Today, and for the last 25 years, John has been in retail technology helping retailers solve real business problems in the areas of Demand Forecasting, Inventory Optimization and Replenishment, Supply Chain, Merchandising, Pricing, Price & Promotion Optimization Modeling and Analytics, End-to-End Promotional Planning and Execution, Shopper Insights, Shopper Segmentation, Workforce Management, Decision Support, ERP and Business Intelligence. That impressive list of technology background combined with real grocery experience means when John has a conversation with a you, you can bet he truly understands the problem; he was likely in the exact same chair.
And, when John recommends a solution to whatever is keeping you up at night, you can sleep well as it will not-only solve the problem, but likely bring significant dollar amounts to your bottom line.
,Frank was born into a grocery family as his father was an A&P store manager and he pushed carts, swept floors and cleaned bathrooms at the age of 16 (there’s that “started at an early age” thing again). He stayed at the store working the night crew to get through college at Lafayette. When his pursuit of a music career came to a dead end and he had one year to go to finish his degree, he answered an ad in the local paper for night crew and finished a mix of PT/FT school in his final two semesters with FT/PT night crew work. They offered a position as a manager trainee upon graduation and it was there he was exposed to the fateful process…order writing. He wrote a good amount of the grocery/dairy/frozen orders, depending on vacations and what position he was training in.
In those days, and all-too-often today, ordering required copying over the average movement from end-of-month to the new order book and ‘twixing’ orders on a teletype machine, and saving the punch tape in case the order did not send using the acoustic phone coupler. He was assigned as an assistant manager in the first new Village ShopRite store in many years in Chester, NJ where they had decided to install these new devices called scanners in 1977, and he had both scanning integrity and the front end under his supervision.
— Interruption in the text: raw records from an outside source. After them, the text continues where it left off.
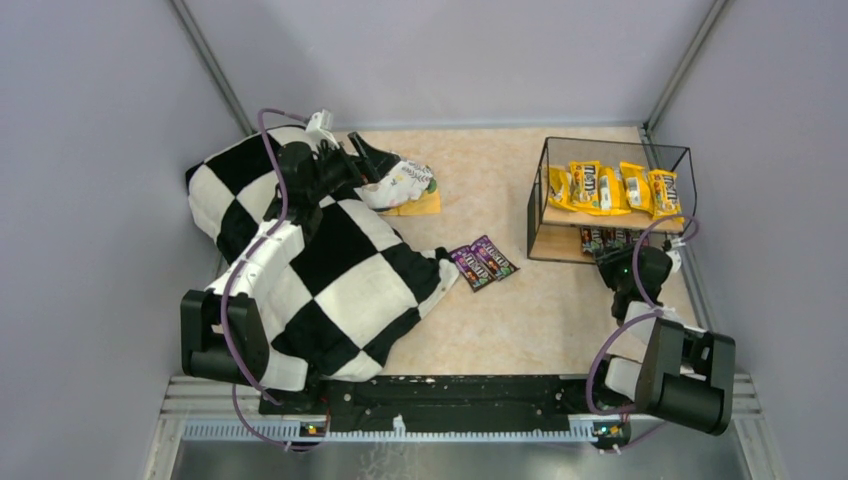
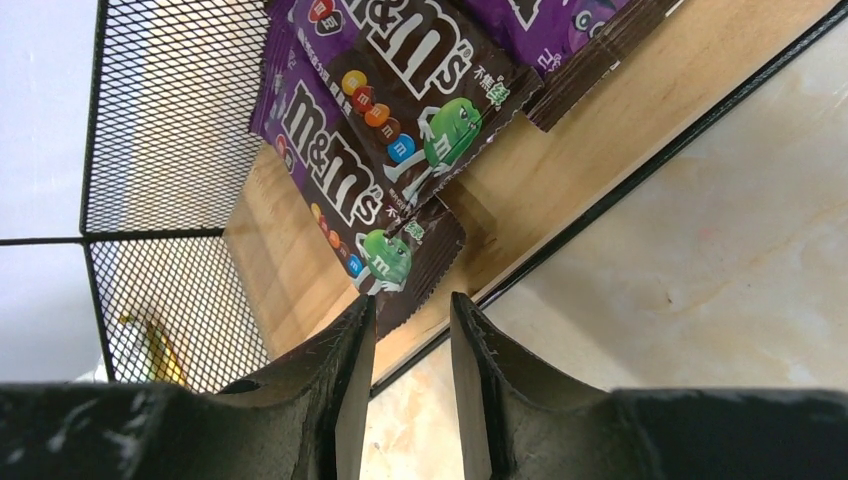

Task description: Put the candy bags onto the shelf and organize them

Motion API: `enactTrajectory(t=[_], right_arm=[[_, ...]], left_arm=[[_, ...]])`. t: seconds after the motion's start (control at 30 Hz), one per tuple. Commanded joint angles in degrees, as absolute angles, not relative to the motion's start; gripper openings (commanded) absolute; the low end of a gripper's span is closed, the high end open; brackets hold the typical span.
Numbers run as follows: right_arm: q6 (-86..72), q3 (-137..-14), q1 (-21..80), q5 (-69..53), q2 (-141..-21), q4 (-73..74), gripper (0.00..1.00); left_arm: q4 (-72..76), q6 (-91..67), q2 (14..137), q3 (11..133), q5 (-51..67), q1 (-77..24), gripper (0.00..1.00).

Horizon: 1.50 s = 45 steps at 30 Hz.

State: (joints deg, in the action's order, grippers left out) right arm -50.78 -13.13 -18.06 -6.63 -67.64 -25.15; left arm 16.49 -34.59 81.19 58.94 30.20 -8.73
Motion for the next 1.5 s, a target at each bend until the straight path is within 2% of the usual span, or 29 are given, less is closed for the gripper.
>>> enactTrajectory(t=[0.0, 0.33, 0.83, 0.9, 1.03, 1.23, 1.33, 1.47], right_arm=[[-51.36, -12.91, -18.22, -7.82, -70.30, -30.97, 0.33], [-52.73, -13.62, -15.92, -6.81, -72.58, -35.31, 0.18], [-53.74, -14.56, -14.63, -7.56, -76.42, -39.24, 0.17], [-53.49, -14.38, -14.61, -7.81, -75.75, -38.61, 0.21], [-52.72, -13.81, -14.67, -7.27, -69.79, -30.61, 0.39], [-49.34, -14.96, -14.81, -3.34, -51.81, -4.89, 0.60], [-46.27, -17.21, -14.87, -3.31, -42.36, 10.13, 0.62], [-42.01, -20.72, -14.79, -6.57, -34.76, 21.66, 0.62]], left_arm=[[18.95, -34.30, 82.02, 59.95, 30.43, -8.79, 0.99], [18.83, -34.19, 82.19, 60.03, 30.39, -8.79, 0.98], [18.95, -34.54, 81.98, 60.12, 30.77, -8.35, 0.98], [18.98, -34.52, 82.09, 60.04, 30.76, -8.35, 0.99], [18.95, -34.38, 82.18, 60.03, 30.59, -8.35, 0.98], [18.89, -34.45, 81.89, 60.12, 30.62, -8.35, 0.98], [18.83, -34.61, 81.96, 60.12, 30.73, -8.36, 0.98], [18.90, -34.76, 82.05, 60.11, 30.94, -8.44, 0.98]])
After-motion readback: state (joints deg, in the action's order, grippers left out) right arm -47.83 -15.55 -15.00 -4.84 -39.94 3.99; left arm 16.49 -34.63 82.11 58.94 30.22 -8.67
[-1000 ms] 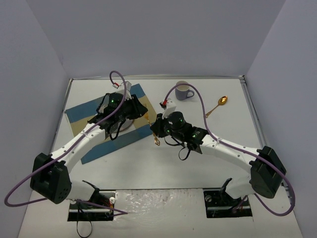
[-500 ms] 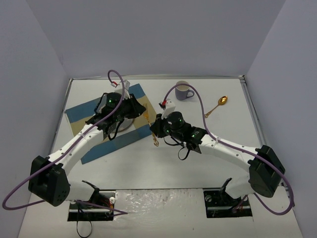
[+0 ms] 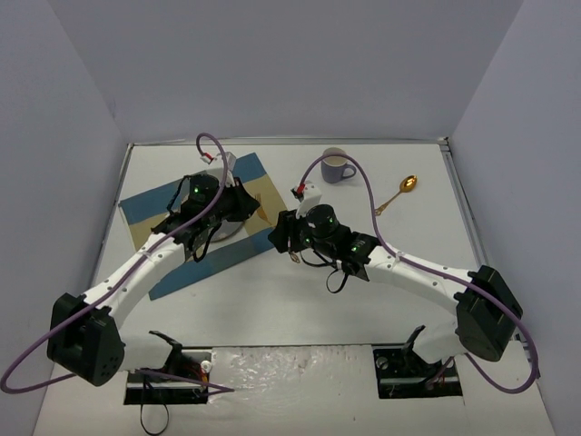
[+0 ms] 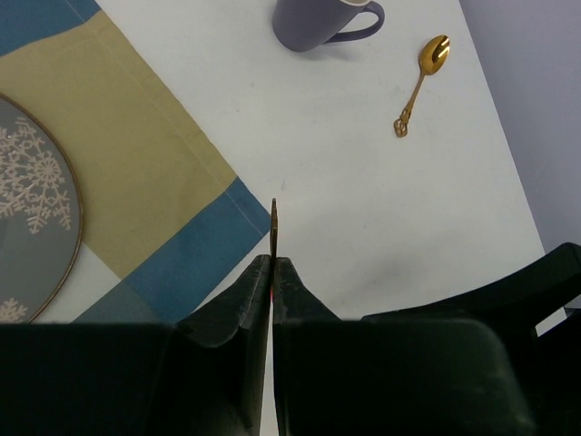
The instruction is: Set the dinner table for one person
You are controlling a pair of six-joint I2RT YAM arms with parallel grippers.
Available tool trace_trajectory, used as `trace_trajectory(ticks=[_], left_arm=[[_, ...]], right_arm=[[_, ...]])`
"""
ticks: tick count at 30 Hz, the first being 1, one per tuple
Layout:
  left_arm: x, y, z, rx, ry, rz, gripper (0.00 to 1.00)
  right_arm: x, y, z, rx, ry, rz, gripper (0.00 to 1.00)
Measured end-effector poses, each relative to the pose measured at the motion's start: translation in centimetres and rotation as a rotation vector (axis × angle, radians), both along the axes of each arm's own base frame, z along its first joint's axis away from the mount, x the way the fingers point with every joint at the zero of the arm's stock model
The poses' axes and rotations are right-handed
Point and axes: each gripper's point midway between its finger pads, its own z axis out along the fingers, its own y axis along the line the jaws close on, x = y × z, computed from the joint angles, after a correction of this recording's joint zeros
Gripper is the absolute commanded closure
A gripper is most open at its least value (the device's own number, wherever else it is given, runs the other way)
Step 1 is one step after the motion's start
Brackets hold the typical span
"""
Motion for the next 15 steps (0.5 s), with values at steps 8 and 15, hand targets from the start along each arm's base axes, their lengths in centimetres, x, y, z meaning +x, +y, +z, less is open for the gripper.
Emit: trace_trajectory(ticks=[8,15], left_arm=[[-0.3,5.2,0.5,0.037,-0.085,0.052,1.00],[0.0,11.4,0.2,0.164,-0.135,0.100,1.00]], right_arm=[[-0.4,-0.6,0.4,-0.015,-0.014,0.009,0.16],[-1.5,-2.6,4.2,0.012,-0.098,0.011,0.14]])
Early days meant bad or no bar codes, no price integrity and some really fun opening day experiences. The only other scanning stores in the state were two Pathmarks and one ShopRite. That led to him eventually becoming Director of Store Automation until 1987.
After his considerable and distinguished retail career, he joined consultancy C-Core. While there, Frank developed a methodology to assist retailers in defining system requirements and accelerating the selection and implementation of retail technology like POS, Workforce Management, Fresh Item Management and Store Replenishment. The framework has been used successfully at retailers such as Sobeys, Total Wine and More, Wegmans, and Dick’s Sporting Goods.
Itasca customers will benefit significantly from the principles at the foundation of these formulas and will experience rapid success as a result.